В поисках личности. Рассказы современных израильских писателей (Иегошуа, Аппельфельд) - страница 216

Он принес присягу и отвечал на разные вопросы, задаваемые судьей-англичанином, а между тем рассматривал судейский нос и обнаружил, что нос этот, подобно его собственному, Эфраимову, не обделен веснушками. «Да ведь мы похожи, — подумал он. — Такой же клоп, как я».

— Вы обвиняетесь в том, — привычно-торопливо читал судья, — что такого-то дня…

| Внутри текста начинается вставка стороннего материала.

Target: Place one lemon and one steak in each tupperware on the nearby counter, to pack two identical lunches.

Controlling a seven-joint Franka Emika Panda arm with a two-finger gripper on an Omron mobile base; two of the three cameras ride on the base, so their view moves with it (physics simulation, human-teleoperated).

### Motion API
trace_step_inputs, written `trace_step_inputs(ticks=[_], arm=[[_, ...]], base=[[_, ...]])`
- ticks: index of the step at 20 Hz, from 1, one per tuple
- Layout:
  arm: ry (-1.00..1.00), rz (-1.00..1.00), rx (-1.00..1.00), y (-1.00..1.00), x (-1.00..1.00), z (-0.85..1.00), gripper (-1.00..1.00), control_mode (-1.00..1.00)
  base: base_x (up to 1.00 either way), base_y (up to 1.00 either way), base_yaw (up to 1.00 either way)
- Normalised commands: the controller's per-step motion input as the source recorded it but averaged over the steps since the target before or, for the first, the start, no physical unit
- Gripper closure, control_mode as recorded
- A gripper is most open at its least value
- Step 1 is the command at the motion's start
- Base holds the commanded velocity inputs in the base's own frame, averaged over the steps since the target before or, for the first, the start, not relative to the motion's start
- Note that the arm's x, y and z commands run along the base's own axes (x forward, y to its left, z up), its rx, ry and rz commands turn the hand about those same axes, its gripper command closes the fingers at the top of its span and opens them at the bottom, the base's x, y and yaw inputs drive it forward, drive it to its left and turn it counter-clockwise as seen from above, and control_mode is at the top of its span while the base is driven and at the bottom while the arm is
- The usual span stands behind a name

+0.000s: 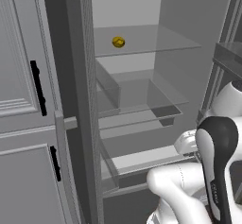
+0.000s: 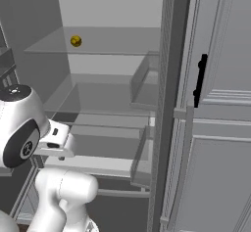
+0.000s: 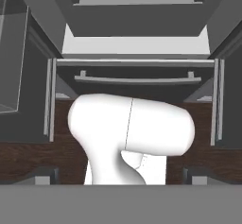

Эфраим незаметно обернулся: там ли она все еще, или то было мимолетное видение, подобное ночной грезе.

— …бутылкой из-под сока… Что вы можете сказать в свое оправдание?

— Он оскорбил меня! — крикнул Эфраим. — Он назвал меня грязной свиньей, а еще — бил всю дорогу до тюрьмы.

Судья пристально взглянул на Эфраима, а тот — на судью.

— Сколько вам лет? — спросил судья.

— Семнадцать.

Судья неслышно сказал несколько слов сидящему рядом секретарю, а затем вновь заговорил быстро, зачитывая приговор. Эфраим напряженно вслушивался в неясную английскую речь, но ничего не понял, кроме последнего:

— …и принимая во внимание все обстоятельства и все сообщенное суду, приговорить к тюремному заключению сроком на четыре дня со дня заключения под стражу.

Эфраим продолжал стоять на месте и не знал, что делать.

— Вы свободны, — сказал ему секретарь.

— Свободен?..

— Свободны. Идите в полицейское управление, там получите свои вещи и распишетесь в получении.

— Славно, что ты пришла, — сказал он Варде. — И что приговор такой — хорошо, и что освободили. И вообще, свобода — это хорошо.

— Я только сегодня узнала, — сказала Варда. — Даниэль уезжал и только нынче утром вернулся в Иерусалим.

Эфраим вдруг остановился и приложил руку к щеке.

— Выгляжу-то я, конечно, ужасно — грязный, заросший… проклятая эта борода…

— Глупенький, — сказала Варда. — Да ее почти и не заметно.

Несколько шагов они прошли молча, и внезапно она сказала:

— Как ты молод. Всего семнадцать. Мальчик. Ну просто мальчишка.

Она внимательно посмотрела на Эфраима, и тот почувствовал, что его распинает гордость.

— Я не мальчик, — сказал он с дрожью в голосе. — Я — хуже. Я клоп презренный. Но… ты не знаешь…

Рыдания вновь подступили к горлу, и он замолк, боясь, что не справится с собой. И вдруг он обнял ее, прижал к груди и поцеловал в губы. Она была такой мягкой, бессильной в его руках, что душа его преисполнилась умиления. Высвободившись, она несколько мгновений стояла, приложив руку к груди и тяжело дыша.

— Ты, верно, сердишься на меня, — сказал он. — Я, конечно, противен тебе, но я не могу ничего с собой поделать, старался изо всех сил, но не могу.

— Глупенький, — повторила она. — Ну да ладно, в любом случае я должна тебе поцелуй.